<<<<
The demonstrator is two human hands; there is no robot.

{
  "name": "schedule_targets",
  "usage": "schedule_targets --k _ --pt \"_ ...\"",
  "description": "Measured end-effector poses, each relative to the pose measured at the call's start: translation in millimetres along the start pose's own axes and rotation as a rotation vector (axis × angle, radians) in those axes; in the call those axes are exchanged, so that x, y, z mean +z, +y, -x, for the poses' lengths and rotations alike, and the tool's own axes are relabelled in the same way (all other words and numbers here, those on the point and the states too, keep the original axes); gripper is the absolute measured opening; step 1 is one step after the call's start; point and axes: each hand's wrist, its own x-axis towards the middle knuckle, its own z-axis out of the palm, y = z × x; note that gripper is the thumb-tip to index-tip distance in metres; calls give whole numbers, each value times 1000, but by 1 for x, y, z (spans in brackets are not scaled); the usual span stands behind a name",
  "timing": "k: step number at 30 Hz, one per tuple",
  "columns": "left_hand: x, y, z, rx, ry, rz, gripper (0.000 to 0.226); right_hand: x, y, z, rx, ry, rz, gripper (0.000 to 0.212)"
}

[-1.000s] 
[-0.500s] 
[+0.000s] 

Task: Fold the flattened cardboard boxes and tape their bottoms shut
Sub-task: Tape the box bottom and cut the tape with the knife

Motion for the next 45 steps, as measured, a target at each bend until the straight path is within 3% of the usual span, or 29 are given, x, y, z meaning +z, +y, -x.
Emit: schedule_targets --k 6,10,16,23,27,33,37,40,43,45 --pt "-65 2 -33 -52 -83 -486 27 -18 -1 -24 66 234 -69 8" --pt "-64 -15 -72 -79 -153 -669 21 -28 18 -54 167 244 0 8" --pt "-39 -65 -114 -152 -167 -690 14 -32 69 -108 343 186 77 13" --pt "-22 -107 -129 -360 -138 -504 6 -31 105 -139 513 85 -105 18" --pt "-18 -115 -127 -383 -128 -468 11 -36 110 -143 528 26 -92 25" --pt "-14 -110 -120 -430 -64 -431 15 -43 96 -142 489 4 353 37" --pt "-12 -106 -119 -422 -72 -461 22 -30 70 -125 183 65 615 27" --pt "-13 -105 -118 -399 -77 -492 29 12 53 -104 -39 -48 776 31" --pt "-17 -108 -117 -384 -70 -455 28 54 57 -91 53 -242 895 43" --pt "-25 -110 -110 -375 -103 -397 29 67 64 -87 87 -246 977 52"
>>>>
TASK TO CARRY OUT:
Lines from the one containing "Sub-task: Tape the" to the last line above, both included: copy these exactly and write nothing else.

FINISHED TASK:
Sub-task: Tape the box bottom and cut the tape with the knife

Motion for the next 45 steps, as measured, a target at each bend until the straight path is within 3% of the usual span, or 29 are given, x, y, z meaning +z, +y, -x.
Emit: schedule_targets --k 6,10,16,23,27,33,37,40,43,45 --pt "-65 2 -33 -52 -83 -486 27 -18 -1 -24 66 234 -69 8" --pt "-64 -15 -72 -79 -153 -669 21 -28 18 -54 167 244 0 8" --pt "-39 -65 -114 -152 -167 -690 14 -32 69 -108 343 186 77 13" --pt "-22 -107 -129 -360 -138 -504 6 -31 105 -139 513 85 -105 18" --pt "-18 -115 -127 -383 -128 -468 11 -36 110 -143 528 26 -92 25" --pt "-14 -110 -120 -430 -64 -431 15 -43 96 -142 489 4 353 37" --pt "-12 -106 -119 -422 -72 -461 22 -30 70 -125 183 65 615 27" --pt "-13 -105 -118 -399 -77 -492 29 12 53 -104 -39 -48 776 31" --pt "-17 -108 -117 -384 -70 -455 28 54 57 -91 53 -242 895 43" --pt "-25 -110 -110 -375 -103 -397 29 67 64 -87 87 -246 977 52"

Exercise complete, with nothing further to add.